About this exercise: Transcribe the data underneath exactly. No images belong in your version.

*** Data excerpt Section Begins ***

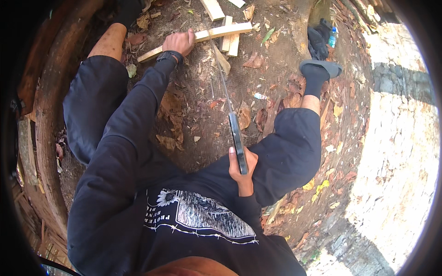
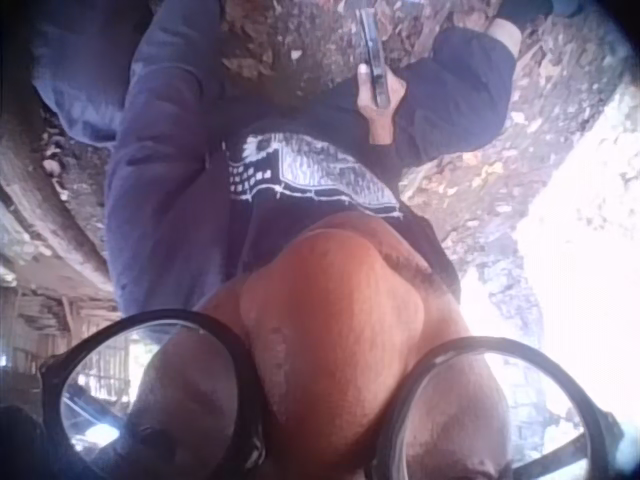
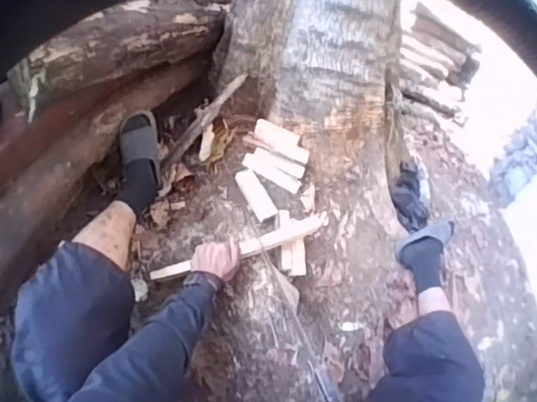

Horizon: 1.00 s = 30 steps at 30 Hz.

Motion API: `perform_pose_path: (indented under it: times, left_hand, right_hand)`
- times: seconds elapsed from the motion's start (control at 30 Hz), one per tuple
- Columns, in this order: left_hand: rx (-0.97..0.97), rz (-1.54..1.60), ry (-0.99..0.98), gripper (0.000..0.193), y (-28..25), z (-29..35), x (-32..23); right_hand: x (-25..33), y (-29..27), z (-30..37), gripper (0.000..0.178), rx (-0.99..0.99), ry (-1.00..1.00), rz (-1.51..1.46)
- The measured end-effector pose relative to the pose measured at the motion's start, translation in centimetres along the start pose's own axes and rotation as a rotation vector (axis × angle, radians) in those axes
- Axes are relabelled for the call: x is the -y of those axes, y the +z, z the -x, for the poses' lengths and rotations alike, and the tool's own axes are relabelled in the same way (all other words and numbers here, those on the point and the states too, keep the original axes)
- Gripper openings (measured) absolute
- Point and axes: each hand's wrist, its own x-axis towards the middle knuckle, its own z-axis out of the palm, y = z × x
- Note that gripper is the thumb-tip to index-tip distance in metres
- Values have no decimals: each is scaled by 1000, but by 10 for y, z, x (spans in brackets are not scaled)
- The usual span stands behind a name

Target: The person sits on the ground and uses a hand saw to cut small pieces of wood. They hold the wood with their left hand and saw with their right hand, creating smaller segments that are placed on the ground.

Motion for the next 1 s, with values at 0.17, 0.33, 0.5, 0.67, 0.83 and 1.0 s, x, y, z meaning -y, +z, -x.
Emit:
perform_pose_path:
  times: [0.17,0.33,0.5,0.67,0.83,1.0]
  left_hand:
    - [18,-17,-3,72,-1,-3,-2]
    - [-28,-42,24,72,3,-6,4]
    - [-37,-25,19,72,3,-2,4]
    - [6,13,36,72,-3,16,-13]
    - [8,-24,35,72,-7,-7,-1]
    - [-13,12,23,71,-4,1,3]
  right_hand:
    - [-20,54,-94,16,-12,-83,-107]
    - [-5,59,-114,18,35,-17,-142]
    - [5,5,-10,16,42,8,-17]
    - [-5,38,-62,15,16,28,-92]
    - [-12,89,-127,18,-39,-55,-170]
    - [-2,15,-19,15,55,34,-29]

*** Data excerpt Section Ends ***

Solution to this exercise:
Horizon: 1.00 s = 30 steps at 30 Hz.

Motion API: `perform_pose_path: (indented under it: times, left_hand, right_hand)`
- times: seconds elapsed from the motion's start (control at 30 Hz), one per tuple
- Columns, in this order: left_hand: rx (-0.97..0.97), rz (-1.54..1.60), ry (-0.99..0.98), gripper (0.000..0.193), y (-28..25), z (-29..35), x (-32..23); right_hand: x (-25..33), y (-29..27), z (-30..37), gripper (0.000..0.178), rx (-0.99..0.99), ry (-1.00..1.00), rz (-1.51..1.46)
- The measured end-effector pose relative to the pose measured at the motion's start, translation in centimetres along the start pose's own axes and rotation as a rotation vector (axis × angle, radians) in those axes
- Axes are relabelled for the call: x is the -y of those axes, y the +z, z the -x, for the poses' lengths and rotations alike, and the tool's own axes are relabelled in the same way (all other words and numbers here, those on the point and the states too, keep the original axes)
- Gripper openings (measured) absolute
- Point and axes: each hand's wrist, its own x-axis towards the middle knuckle, its own z-axis out of the palm, y = z × x
- Note that gripper is the thumb-tip to index-tip distance in metres
- Values have no decimals: each is scaled by 1000, but by 10 for y, z, x (spans in brackets are not scaled)
- The usual span stands behind a name

Target: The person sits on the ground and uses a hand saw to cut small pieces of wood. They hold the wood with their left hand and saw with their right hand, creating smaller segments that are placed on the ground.

Motion for the next 1 s, with values at 0.17, 0.33, 0.5, 0.67, 0.83 and 1.0 s, x, y, z meaning -y, +z, -x.
Emit:
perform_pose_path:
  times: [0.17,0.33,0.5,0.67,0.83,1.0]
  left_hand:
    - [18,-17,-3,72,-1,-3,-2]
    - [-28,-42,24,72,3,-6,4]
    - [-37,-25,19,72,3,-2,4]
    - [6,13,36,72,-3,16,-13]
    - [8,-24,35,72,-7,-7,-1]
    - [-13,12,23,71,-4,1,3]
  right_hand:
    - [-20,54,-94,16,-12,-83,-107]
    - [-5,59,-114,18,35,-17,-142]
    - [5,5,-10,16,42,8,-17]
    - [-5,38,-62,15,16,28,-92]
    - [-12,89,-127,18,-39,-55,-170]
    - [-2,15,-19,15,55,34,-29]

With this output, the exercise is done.